Dal tuo sito web ho estratto questo tuo pensiero: penso che la vita sia un dono e cerco attraverso la mia passione di viverla… Ci spieghi meglio il senso di tali parole e in che modo la fotografia ti permette di assaporare appieno il midollo della vita?
La fotografia mi ha permesso di rendere visibile idee, scorci di realtà (sia urbane che naturali) che avevo già elaborato nella mia mente nel corso della mia vita. Fotografare non è un gesto improvvisato ma deriva da pensieri, viaggi, incontri e scoperte precedenti.

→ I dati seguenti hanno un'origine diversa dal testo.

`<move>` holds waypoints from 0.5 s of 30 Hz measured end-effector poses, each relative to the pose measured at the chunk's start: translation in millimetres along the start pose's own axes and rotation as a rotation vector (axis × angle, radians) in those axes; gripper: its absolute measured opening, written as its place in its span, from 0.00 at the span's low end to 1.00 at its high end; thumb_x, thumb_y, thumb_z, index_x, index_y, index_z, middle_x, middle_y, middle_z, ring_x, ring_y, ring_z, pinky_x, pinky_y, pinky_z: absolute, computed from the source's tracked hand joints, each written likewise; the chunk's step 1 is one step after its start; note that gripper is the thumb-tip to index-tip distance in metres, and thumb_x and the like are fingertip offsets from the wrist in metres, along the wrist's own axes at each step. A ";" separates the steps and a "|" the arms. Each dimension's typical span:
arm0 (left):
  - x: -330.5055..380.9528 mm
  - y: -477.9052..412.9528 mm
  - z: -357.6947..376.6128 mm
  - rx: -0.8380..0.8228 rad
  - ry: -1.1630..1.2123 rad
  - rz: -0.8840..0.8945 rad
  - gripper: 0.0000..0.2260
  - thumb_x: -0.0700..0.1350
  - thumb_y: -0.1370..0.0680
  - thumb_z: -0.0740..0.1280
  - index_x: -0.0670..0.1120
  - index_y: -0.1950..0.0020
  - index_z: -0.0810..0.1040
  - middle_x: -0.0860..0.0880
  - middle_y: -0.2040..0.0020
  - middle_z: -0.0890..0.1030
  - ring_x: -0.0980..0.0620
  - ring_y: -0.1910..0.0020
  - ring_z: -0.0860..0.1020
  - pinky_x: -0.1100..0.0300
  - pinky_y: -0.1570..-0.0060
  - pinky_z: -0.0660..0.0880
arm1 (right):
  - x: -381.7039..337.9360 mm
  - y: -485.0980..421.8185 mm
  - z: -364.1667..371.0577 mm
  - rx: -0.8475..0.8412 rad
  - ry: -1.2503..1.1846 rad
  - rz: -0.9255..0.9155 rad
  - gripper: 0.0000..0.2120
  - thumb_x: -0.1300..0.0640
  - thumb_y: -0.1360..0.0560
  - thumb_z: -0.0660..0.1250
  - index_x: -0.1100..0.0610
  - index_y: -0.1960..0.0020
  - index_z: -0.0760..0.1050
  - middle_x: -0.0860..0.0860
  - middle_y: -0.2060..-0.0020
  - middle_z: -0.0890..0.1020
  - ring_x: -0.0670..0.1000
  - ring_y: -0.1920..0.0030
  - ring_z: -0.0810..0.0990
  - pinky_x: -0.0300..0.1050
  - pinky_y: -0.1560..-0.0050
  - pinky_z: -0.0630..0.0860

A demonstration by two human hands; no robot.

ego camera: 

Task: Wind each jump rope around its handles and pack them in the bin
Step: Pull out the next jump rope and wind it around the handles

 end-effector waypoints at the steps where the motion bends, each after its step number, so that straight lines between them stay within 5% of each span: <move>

Penso che non basti raggiungere solo una tecnica perfetta, ma bisogna cercare di destabilizzare, trasmettere un’emozione attraverso le cose comuni. Oggi siamo bombardati da immagini ma poche accendono il sentimento, forse perchè come ogni arte anche la fotografia necessita di dedizione e preparazione. Anche se non riesco sempre a scattare dei “capolavori”, ogni giorno porto con me la mia reflex e scatto, per cercare di mettere in luce un aspetto sempre nuovo della natura. Devo dire che ciò è reso possibile grazie al supporto della mia famiglia che mi ha sempre sostenuto e mi accompagna simbolicamente in ogni mio viaggio fotografico.
Szymon Brodziak fotografo di fama internazionale afferma: la fotografia è il cancello dell’immaginazione. Concordi con questo pensiero?
Direi di si, soprattutto è un passaggio per suggellare l’importanza del Qui ed Ora, del tempo presente: incastonare nell’eterno un momento preciso e ciò non avviene mai per caso ma attraverso i pensieri e l’ immaginazione di un’ intera vita. Ultimamente sto facendo delle fotografie di storiche piazze toscane, tra le quali la stessa Piazza del Campo avendo come posizione di scatto l’affaccio fisico da una FINESTRA. In questo modo colgo punti di vista e di direzione differenti combinando l’idea di un’apertura immaginativa sempre nuova e diversa rispetto al luogo effettivo dello scatto.Oltre a ciò un prossimo progetto che vorrei poter realizzare è un trekking fotografico che abbia come caratteristica principale un’immersione totale in questo regno magico che è la campagna senese: partire dalla natura per poi andare oltre. Vorrei condividere con la gente un’esperienza pratica che non sia semplicemente fotografare ma una ricerca del luogo e sull’anima dei partecipanti.